Wissenschaft und Medien Klimaforscher kritisiert vorgeblich ausgewogenen Journalismus
Es gehört zum grundlegenden Handwerkszeug eines Journalisten, bei einem strittigen Thema beide Seiten anzuhören. Wenn eine Lobbyorganisation Stimmung gegen ein Gesetz macht, dann müssen selbstverständlich auch die befragt werden, die sich das Gesetz ausgedacht haben und jene, denen es helfen soll.
Auch im Wissenschaftsjournalismus gilt dieses Prinzip. Allerdings kann eine schematische Anwendung zu einer verzerrten Berichterstattung führen, warnt Stephen Schneider von der Stanford University, Mitverfasser des IPCC-Reports von 2007. "Wissenschaft ist nicht Politik", sagte er auf dem gestern zu Ende gegangenen Jahrestreffen der Wissenschaftlervereinigung AAAS in Chicago. Man könne in Artikeln über die Klimaforschung nicht einfach zwei gegensätzliche Meinungen aufnehmen und glauben, man berichte ausgewogen. "Man muss die verschiedenen Standpunkte und ihre Glaubwürdigkeit berücksichtigen."
Der IPCC-Autor spielte direkt auf sogenannte Klimawandelskeptiker an, die immer wieder Zweifel an der Theorie der menschgemachten Erderwärmung streuen. Der republikanische US-Senator James Inhofe etwa lässt über sein Büro einen "Minderheitsreport" verteilen, in dem mehr als 650 Wissenschaftler als Kronzeugen gegen den Weltklimarat IPCC aufgeboten werden. Es gebe keineswegs einen wissenschaftlichen Konsens über den anthropogenen Klimawandel, wie es die Verantwortlichen des Weltklimarats ständig glauben machen wollten, erklären die Unterzeichner, die mit solchen Aussagen auch immer wieder in der Presse zitiert werden.
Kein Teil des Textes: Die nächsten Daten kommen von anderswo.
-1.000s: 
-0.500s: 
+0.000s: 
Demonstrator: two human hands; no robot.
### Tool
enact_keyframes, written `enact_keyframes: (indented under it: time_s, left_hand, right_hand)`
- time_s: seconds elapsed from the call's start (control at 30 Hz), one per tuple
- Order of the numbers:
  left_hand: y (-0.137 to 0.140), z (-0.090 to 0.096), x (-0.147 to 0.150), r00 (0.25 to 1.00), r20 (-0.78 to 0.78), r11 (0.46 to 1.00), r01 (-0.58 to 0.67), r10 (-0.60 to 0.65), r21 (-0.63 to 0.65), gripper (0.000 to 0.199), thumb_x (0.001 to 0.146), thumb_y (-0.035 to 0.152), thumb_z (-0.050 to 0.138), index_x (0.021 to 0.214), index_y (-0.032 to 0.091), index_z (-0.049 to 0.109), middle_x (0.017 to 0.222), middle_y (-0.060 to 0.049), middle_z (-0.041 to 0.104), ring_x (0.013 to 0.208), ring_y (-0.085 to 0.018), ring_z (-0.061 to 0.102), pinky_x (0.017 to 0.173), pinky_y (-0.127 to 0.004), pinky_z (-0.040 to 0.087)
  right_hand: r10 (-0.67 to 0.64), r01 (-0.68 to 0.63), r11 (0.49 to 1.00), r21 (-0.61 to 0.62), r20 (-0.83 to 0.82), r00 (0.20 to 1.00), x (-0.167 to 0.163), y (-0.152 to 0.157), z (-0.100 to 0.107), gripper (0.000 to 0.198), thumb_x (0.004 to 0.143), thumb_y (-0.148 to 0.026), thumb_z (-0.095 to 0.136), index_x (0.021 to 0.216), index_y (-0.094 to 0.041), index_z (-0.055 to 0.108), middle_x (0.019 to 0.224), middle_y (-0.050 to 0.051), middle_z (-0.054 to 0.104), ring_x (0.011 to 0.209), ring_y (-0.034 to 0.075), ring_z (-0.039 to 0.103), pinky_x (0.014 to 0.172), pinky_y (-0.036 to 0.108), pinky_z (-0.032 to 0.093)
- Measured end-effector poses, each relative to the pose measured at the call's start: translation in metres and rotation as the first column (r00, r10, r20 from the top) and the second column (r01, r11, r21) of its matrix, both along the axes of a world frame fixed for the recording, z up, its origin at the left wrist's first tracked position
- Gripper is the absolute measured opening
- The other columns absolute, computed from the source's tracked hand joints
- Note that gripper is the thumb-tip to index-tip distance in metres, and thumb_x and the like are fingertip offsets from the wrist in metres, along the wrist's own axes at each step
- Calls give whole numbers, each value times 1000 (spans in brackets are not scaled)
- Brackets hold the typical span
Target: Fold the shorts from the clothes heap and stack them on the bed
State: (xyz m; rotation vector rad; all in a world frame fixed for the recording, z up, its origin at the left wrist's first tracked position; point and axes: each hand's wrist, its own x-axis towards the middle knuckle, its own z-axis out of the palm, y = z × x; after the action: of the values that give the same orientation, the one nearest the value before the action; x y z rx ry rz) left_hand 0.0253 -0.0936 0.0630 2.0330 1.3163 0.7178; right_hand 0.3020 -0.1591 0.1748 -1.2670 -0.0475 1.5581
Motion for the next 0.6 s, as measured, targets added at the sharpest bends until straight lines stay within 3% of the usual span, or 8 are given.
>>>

Ausdrücklich beklagte der Stanford-Wissenschaftler Schneider das schwindende Know-how vieler US-Medien in Sachen Klimaforschung. Erfahrene Wissenschaftsjournalisten hätten keine Schwierigkeiten damit, verschiedene Meinungen korrekt einzuordnen. "Das Problem ist, dass CNN gerade sein Wissenschaftsteam gefeuert hat", erklärte Schneider. "Warum haben die nicht ihre Wirtschafts- oder Sportreporter entlassen? Warum schicken sie zum Superbowl nicht einen gewöhnlichen Politikreporter?"
"Manager von Medienunternehmen, ihr untergrabt Eure Verantwortung, wenn ihr Wissenschafts- und Umweltjournalisten entlasst, die wirklich die einzigen sind, die kompetent über diese Themen berichten können", sagte Schneider. Hintergrund der Entlassungswelle in vielen US-Medien sind das wegbrechende Kleinanzeigengeschäft, sinkende Auflagen oder Einschaltquoten und stark schrumpfende Werbeerlöse. In den USA rechnen viele mit einem Zeitungssterben, in Deutschland sieht die Sache freilich anders aus: Qualitätsmedien gewinnen in der Wirtschaftskrise sogar an Reichweite.
Schneider wies in seinem Vortrag auf der AAAS-Tagung gleichzeitig auf die Schwierigkeiten der Klimaforscher hin, ihre Erkenntnisse medienkonform auf wenige knackige Sätze zu verkürzen und zugleich wissenschaftlich seriös zu bleiben. Es gebe Kollegen, die es für unverantwortlich hielten, mit Reportern zu reden, wenn sie ohnehin nur fünf Sekunden in den Abendnachrichten oder eine Handvoll Zitate in der 'New York Times' bekämen. "Genauso geht es aber zu", sagte der Forscher. "Man muss seine Position kurz und prägnant darstellen - oder die Leute hören einem nicht zu."